International settlement rates are the fees that U.S. phone
operators pay Telmex to end calls in Mexico. The fees are
generated when Telmex finishes more calls in Mexico for MCI
than it asks MCI to finish for Telmex in the U.S.
The agreement, which finalizes a preliminary accord made in
March, sets a retroactive rate of $0.37 per minute for calls
made in 1998, and a rate of $0.31 per minute for calls made
during the first half of 1999.
For the period July 1, 1999 to the end of 2000, the rate
will be $0.19 cents per minute.
The rates are the same as those that Telmex agreed with
AT&T Corp. (NYSE:T) in June.
Telmex said it hoped the new 19-cent rate would reduce
bypass, which is when long distance companies avoid paying the
settlement rate by passing calls over the border, then feeding
them into the Mexican system disguised as local calls.

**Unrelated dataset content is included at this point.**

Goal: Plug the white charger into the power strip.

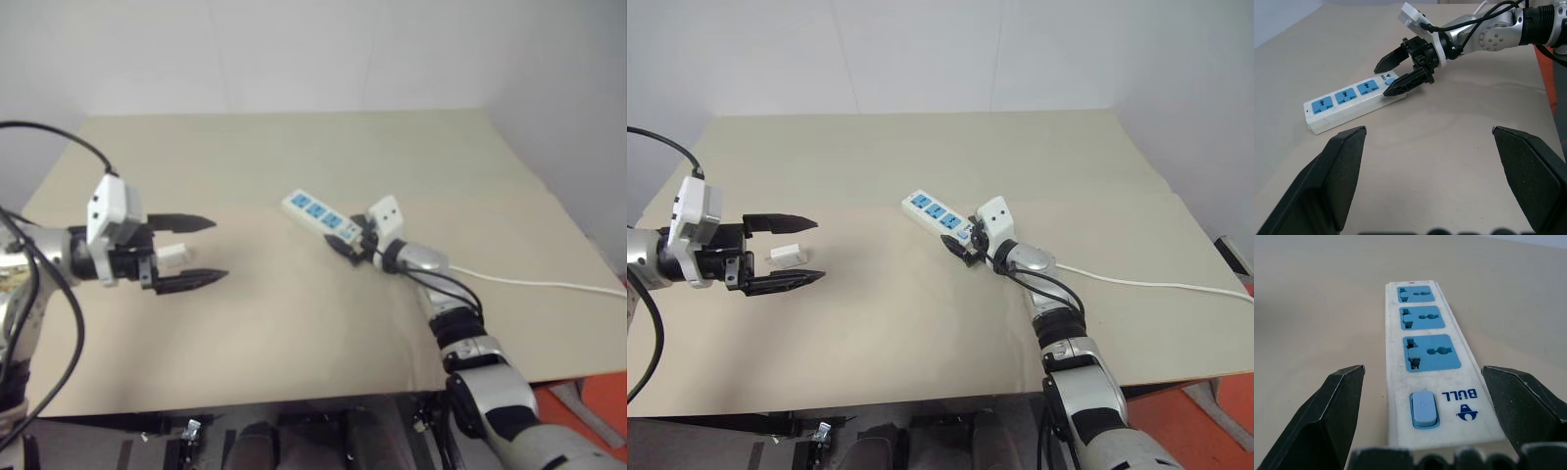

The 37-cent rate stimulated bypass because it was so much
higher than the interconnection fee for local calls. Telmex and
other Mexican long-distance operators say they have lost
hundreds of millions of dollars this year and last because of
bypass.
A former government-owned monopoly, Telmex was privatized
in 1990. In 1997 Mexico's long-distance market opened up to
competition. Telmex's main long-distance competitors are
Alestra, which is associated with AT&T, and Avantel, which
operates with MCI.
In a report in June, Salomon Smith Barney
telecommunications analyst Patrick Grenham estimated that
Telmex could receive $30 million in back payments for what MCI
WorldCom owes to the Mexican company for settlement fees.